== What is needed ==
Copy out each line of the data holding "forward".

== Given data ==
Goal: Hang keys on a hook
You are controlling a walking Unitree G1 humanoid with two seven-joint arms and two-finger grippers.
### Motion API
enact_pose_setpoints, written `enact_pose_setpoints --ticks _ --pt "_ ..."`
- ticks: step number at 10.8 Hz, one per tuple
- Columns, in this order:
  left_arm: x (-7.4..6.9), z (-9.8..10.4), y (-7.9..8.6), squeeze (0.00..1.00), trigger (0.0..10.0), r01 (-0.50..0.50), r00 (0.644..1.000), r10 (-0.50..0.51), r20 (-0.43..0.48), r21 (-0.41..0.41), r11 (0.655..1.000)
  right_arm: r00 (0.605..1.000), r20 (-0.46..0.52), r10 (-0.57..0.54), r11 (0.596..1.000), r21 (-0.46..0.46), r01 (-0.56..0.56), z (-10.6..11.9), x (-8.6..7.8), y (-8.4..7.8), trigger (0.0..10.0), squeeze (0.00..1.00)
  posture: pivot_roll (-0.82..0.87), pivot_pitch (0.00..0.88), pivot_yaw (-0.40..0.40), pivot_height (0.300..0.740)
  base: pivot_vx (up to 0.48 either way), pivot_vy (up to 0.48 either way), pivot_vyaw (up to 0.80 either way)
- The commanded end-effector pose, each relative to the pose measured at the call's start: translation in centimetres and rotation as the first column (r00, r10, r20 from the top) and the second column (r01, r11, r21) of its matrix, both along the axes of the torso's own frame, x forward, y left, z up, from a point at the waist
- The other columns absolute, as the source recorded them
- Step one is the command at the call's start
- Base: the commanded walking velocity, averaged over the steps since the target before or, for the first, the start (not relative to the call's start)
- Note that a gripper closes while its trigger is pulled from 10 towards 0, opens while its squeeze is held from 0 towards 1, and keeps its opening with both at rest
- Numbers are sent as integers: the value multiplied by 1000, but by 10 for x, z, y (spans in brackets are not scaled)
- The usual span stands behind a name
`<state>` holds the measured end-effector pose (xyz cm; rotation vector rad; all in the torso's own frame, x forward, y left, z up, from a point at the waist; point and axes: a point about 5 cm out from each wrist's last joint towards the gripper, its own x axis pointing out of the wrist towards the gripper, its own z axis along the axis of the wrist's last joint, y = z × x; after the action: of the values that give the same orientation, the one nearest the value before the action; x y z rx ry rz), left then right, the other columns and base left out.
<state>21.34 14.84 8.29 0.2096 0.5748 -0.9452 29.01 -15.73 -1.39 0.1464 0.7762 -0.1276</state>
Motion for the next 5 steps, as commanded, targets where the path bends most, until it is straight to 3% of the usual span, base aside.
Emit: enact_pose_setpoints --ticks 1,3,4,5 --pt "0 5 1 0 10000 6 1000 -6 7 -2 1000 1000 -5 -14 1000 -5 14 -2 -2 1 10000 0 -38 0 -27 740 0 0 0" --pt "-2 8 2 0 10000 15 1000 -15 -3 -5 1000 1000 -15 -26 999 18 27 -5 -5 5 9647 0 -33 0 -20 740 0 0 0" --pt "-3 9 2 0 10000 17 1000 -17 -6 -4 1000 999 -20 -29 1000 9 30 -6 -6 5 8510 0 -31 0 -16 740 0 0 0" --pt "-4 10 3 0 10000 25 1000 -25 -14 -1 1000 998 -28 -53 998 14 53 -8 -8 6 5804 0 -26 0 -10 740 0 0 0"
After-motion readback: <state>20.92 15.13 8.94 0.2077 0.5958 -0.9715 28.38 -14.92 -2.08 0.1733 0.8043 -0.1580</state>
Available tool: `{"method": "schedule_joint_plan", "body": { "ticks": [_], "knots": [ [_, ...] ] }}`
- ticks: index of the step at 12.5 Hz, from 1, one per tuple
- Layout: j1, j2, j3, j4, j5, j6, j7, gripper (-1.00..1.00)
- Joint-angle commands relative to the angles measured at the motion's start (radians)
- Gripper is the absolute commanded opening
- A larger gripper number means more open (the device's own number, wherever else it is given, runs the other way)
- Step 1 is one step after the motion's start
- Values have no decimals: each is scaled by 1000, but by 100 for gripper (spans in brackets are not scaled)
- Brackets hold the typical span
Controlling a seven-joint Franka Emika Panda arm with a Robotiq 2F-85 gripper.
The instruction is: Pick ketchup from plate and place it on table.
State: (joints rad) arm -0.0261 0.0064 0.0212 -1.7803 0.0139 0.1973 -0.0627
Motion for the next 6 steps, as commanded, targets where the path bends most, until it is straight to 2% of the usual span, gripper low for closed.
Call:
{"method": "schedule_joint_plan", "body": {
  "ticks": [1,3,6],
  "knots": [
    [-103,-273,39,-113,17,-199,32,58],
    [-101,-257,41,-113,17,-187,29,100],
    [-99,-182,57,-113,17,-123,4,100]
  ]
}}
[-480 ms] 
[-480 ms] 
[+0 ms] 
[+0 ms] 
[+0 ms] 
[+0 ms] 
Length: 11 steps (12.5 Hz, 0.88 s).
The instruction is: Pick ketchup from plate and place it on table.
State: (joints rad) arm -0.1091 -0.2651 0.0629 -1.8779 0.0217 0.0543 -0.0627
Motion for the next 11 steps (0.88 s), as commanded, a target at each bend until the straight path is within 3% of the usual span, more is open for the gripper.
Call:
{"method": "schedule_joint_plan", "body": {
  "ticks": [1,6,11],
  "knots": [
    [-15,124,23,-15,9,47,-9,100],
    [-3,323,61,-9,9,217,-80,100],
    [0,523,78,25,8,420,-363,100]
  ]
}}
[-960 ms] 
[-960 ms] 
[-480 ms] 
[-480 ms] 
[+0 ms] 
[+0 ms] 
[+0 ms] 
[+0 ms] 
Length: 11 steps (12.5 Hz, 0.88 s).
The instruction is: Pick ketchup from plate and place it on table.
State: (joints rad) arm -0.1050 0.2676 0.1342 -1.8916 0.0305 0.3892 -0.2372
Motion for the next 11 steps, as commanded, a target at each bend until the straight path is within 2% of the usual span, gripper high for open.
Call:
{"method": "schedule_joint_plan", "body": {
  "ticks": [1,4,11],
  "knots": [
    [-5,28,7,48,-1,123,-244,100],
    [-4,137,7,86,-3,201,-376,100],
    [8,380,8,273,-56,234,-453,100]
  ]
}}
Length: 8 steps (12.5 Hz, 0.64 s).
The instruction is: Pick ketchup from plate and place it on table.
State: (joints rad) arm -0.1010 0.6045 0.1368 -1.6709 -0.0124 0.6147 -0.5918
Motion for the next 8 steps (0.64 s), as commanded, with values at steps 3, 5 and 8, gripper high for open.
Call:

== Solution for this task ==
- The commanded end-effector pose, each relative to the pose measured at the call's start: translation in centimetres and rotation as the first column (r00, r10, r20 from the top) and the second column (r01, r11, r21) of its matrix, both along the axes of the torso's own frame, x forward, y left, z up, from a point at the waist
`<state>` holds the measured end-effector pose (xyz cm; rotation vector rad; all in the torso's own frame, x forward, y left, z up, from a point at the waist; point and axes: a point about 5 cm out from each wrist's last joint towards the gripper, its own x axis pointing out of the wrist towards the gripper, its own z axis along the axis of the wrist's last joint, y = z × x; after the action: of the values that give the same orientation, the one nearest the value before the action; x y z rx ry rz), left then right, the other columns and base left out.

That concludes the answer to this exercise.